Does this mean that you must deploy to Nexus in order to run artifact:compare ?
Is there a way to test locally only?
Not necessarily. The Maven Artifact plugin uses the usual resolution
mechanism to download the artifact from the remote reference repo:
before making the HTTP request it checks the local Maven repo/cache.
If you want to verify if the build is reproducible on your machine, you
can run:
1) mvn clean install
2) mvn clean verify artifact:compare
This will compare the artifact created in 1, with the one created in 2.
However, nowadays this check is IMHO useless. The check will fail if the
Maven plugins you are using don't have reproducible results. Except the
SPDX Maven plugin, most Maven plugins are deterministic (or can be if
you configure them correctly: e.g., you always need to set
`project.build.outputTimestamp`). The check will NOT fail if your build
environment is corrupted.
A better test for reproducibility is to deploy to Nexus and verify
reproducibility on a **different** machine. This is what I usually do to
verify Log4j releases:
1) Log4j is deployed to Nexus from a GitHub action.

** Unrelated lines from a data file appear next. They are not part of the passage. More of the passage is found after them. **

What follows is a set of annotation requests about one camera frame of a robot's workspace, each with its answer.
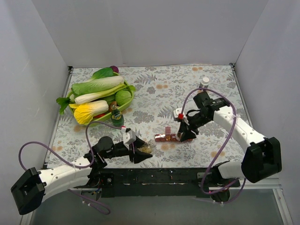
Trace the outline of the clear yellow pill bottle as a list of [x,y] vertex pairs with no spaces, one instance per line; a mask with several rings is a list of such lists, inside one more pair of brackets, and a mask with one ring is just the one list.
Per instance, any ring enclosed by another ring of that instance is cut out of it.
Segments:
[[145,142],[141,147],[138,148],[139,151],[151,154],[156,148],[156,142],[154,140],[149,140]]

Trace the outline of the red weekly pill organizer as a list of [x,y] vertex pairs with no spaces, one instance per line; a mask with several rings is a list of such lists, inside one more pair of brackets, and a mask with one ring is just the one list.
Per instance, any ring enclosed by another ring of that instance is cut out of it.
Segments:
[[163,133],[154,135],[154,140],[157,143],[180,143],[180,140],[177,138],[177,134],[172,131],[170,126],[165,127],[165,131]]

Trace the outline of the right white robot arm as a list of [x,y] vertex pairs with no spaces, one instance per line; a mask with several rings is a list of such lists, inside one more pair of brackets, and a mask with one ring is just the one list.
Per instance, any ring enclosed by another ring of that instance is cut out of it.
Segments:
[[181,111],[177,116],[180,122],[178,138],[180,142],[195,139],[199,134],[198,128],[213,121],[228,132],[226,141],[233,138],[244,151],[240,162],[228,161],[218,165],[211,164],[207,171],[214,169],[213,183],[225,185],[229,179],[245,178],[257,183],[269,176],[282,171],[281,146],[277,138],[266,136],[255,131],[236,114],[233,104],[224,96],[212,99],[209,89],[194,96],[197,106],[194,115]]

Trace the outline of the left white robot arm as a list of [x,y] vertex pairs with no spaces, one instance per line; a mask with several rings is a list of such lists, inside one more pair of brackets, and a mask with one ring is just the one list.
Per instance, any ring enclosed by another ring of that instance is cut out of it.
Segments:
[[83,157],[52,169],[37,170],[32,167],[11,187],[11,193],[20,215],[37,209],[46,199],[79,186],[96,187],[104,179],[101,169],[107,166],[106,159],[129,156],[131,162],[138,164],[152,155],[143,152],[148,144],[138,137],[133,140],[114,143],[108,136],[101,137],[96,145]]

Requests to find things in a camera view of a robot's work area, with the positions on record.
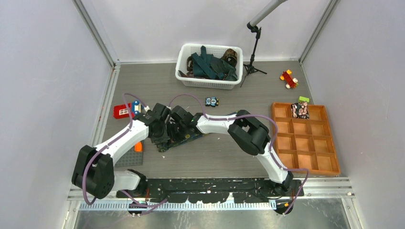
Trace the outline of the blue yellow floral tie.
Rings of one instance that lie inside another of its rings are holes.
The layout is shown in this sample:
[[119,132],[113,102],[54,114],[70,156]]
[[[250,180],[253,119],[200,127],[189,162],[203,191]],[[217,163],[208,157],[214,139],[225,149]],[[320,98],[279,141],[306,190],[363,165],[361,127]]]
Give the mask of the blue yellow floral tie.
[[[198,128],[198,130],[200,130],[202,132],[202,135],[197,135],[197,134],[191,133],[187,136],[186,140],[184,140],[182,142],[178,142],[178,143],[172,142],[171,138],[169,137],[170,139],[167,143],[154,144],[154,145],[157,146],[157,149],[159,152],[165,152],[171,148],[191,142],[193,140],[196,140],[196,139],[198,139],[204,135],[210,134],[210,133],[227,135],[230,125],[233,124],[233,122],[234,122],[234,120],[231,120],[231,118],[236,117],[236,115],[237,115],[236,112],[233,112],[233,113],[231,113],[229,115],[225,115],[225,116],[202,114],[201,118],[197,122],[197,128]],[[170,119],[171,119],[170,116],[171,116],[171,112],[169,114],[169,119],[166,124],[168,124],[170,122]]]

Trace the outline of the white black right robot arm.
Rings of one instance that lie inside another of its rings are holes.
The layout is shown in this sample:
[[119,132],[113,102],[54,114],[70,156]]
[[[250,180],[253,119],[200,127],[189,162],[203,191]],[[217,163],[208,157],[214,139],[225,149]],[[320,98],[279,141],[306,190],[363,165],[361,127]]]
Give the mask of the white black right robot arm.
[[167,130],[174,142],[185,139],[185,135],[190,133],[229,135],[245,153],[258,159],[273,182],[273,191],[284,196],[292,189],[293,175],[276,154],[274,139],[259,117],[246,110],[223,116],[191,114],[176,106],[171,111]]

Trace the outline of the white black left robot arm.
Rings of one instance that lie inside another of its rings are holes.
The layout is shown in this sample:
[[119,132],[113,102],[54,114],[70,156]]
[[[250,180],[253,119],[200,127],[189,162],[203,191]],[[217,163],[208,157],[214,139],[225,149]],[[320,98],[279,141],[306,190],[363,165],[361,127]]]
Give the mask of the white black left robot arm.
[[147,190],[144,176],[131,169],[116,171],[115,164],[138,142],[147,138],[158,142],[167,140],[166,120],[170,114],[167,106],[157,103],[153,109],[147,108],[146,113],[134,116],[110,139],[96,146],[83,146],[78,153],[72,184],[98,199],[119,190],[142,197]]

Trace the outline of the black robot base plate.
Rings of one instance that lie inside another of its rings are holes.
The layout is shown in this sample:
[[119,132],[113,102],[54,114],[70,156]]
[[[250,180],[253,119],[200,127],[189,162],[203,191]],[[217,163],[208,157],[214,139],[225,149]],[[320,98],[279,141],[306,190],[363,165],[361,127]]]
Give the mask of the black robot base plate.
[[300,180],[293,180],[287,191],[282,191],[267,178],[196,178],[196,179],[143,179],[135,190],[117,192],[118,198],[141,198],[154,203],[224,203],[230,196],[235,203],[264,203],[271,199],[292,199],[304,192]]

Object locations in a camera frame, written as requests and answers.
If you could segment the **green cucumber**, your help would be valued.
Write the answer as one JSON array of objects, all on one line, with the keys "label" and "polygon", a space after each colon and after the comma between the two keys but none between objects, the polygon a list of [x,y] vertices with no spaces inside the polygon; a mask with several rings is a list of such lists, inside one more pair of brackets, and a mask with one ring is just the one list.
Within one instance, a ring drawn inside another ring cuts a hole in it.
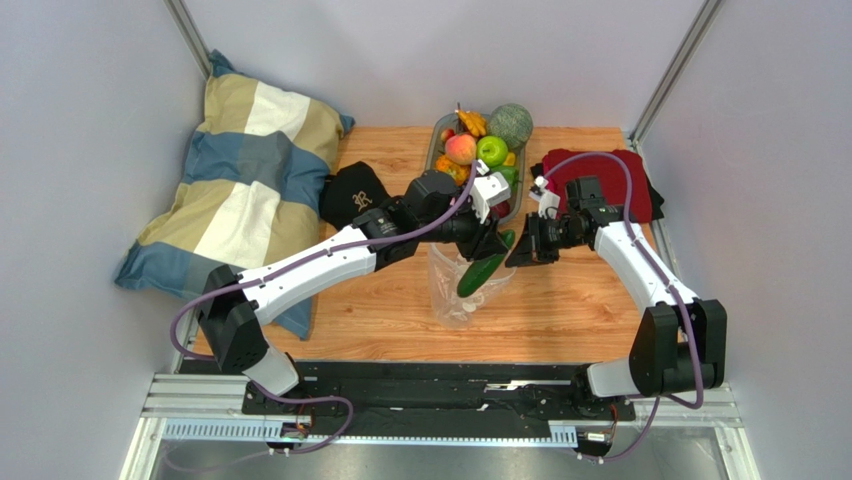
[{"label": "green cucumber", "polygon": [[476,293],[491,276],[504,263],[510,248],[513,246],[516,234],[513,230],[507,230],[500,234],[500,239],[505,247],[505,252],[498,253],[487,259],[474,261],[463,273],[456,287],[456,294],[460,298],[468,298]]}]

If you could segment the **clear polka dot zip bag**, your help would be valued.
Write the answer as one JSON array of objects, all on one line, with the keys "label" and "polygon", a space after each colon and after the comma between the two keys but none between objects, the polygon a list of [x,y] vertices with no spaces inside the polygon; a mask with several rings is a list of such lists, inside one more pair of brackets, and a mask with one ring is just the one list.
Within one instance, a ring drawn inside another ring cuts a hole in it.
[{"label": "clear polka dot zip bag", "polygon": [[469,262],[454,244],[431,244],[428,274],[431,308],[445,327],[467,328],[489,302],[504,292],[515,276],[503,257]]}]

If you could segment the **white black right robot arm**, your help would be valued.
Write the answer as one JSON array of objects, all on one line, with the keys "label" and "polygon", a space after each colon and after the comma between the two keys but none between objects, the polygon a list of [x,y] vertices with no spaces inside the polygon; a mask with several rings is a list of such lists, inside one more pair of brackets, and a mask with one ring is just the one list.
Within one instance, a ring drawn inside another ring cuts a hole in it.
[{"label": "white black right robot arm", "polygon": [[563,250],[586,246],[617,274],[641,315],[627,356],[587,365],[580,383],[589,397],[664,396],[696,409],[707,389],[724,379],[727,313],[702,300],[653,250],[627,204],[607,202],[594,176],[566,186],[568,210],[539,176],[531,196],[539,204],[526,217],[509,267],[551,264]]}]

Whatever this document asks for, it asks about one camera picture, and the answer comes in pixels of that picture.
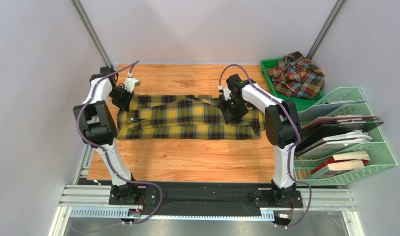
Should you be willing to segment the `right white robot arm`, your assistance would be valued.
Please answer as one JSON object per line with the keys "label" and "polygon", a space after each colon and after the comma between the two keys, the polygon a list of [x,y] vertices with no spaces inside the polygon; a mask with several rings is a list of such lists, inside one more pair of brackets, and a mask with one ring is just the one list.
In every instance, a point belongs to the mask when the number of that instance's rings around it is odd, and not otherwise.
{"label": "right white robot arm", "polygon": [[296,190],[292,179],[292,157],[295,146],[301,141],[301,127],[294,101],[283,101],[264,91],[253,80],[241,80],[235,74],[226,80],[227,85],[218,85],[224,99],[218,106],[226,124],[239,122],[247,114],[250,103],[264,114],[266,136],[274,147],[275,170],[272,190],[279,197],[287,197]]}

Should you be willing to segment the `yellow plaid long sleeve shirt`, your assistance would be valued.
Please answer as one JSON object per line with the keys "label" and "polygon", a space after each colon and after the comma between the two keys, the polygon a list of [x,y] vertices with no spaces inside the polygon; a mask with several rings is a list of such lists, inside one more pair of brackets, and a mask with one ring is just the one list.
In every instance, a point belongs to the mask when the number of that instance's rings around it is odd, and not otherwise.
{"label": "yellow plaid long sleeve shirt", "polygon": [[240,121],[225,123],[218,95],[134,95],[129,110],[119,110],[117,138],[135,139],[260,139],[263,113],[247,104]]}

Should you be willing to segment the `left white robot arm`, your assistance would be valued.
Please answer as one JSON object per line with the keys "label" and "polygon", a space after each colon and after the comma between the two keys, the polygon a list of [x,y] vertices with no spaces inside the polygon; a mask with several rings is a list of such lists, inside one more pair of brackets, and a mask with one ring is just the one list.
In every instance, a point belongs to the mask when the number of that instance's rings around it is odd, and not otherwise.
{"label": "left white robot arm", "polygon": [[108,109],[108,101],[121,111],[128,111],[134,88],[140,84],[131,74],[117,85],[118,73],[105,66],[90,78],[91,89],[83,104],[73,108],[77,130],[84,143],[98,152],[111,175],[111,197],[132,204],[139,194],[131,171],[126,167],[117,147],[117,126]]}

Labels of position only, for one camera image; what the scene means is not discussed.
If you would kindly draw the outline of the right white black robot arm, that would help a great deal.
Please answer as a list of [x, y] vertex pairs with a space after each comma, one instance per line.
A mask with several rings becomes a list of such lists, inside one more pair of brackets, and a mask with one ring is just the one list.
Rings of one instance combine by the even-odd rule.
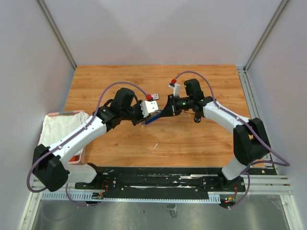
[[269, 146], [263, 122], [259, 118], [249, 119], [240, 116], [222, 106], [211, 96], [204, 96], [197, 79], [184, 82], [186, 97], [179, 96], [180, 85], [174, 80], [169, 85], [174, 90], [168, 95], [167, 103], [160, 117], [180, 115], [182, 111], [192, 110], [194, 122], [207, 118], [221, 125], [233, 135], [233, 159], [221, 169], [223, 176], [217, 180], [218, 188], [224, 192], [234, 187], [237, 178], [254, 161], [269, 153]]

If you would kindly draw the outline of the blue black stapler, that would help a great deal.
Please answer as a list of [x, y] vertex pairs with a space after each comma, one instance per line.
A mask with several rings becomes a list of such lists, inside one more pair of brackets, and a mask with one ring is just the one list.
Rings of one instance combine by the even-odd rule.
[[152, 113], [149, 117], [147, 117], [146, 119], [144, 119], [142, 122], [141, 122], [141, 125], [144, 126], [144, 125], [148, 125], [154, 121], [156, 121], [157, 119], [160, 118], [160, 113], [162, 112], [162, 110], [158, 110], [154, 113]]

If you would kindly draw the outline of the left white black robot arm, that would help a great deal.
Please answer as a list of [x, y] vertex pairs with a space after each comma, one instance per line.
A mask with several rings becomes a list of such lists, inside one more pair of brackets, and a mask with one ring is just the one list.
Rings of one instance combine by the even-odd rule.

2) On my local machine I run `mvn clean verify artifact:compare` as any
other PMC member before sending the release vote.
You can also configure GH actions to run a reproducibility test
automatically after a deployment: I have a GH action ready[1] to use in
Log4j, we can probably adapt it for Commons too.
Piotr
PS: In Log4j we struggled a little bit to retrieve the URL of the
staging repo[2]. We didn't know about
`https://repository.apache.org/content/repositories/staging/`.
[1]
https://github.com/apache/logging-parent/blob/main/.github/workflows/verify-reproducibility-reusable.yaml
[2] https://github.com/apache/logging-parent/pull/246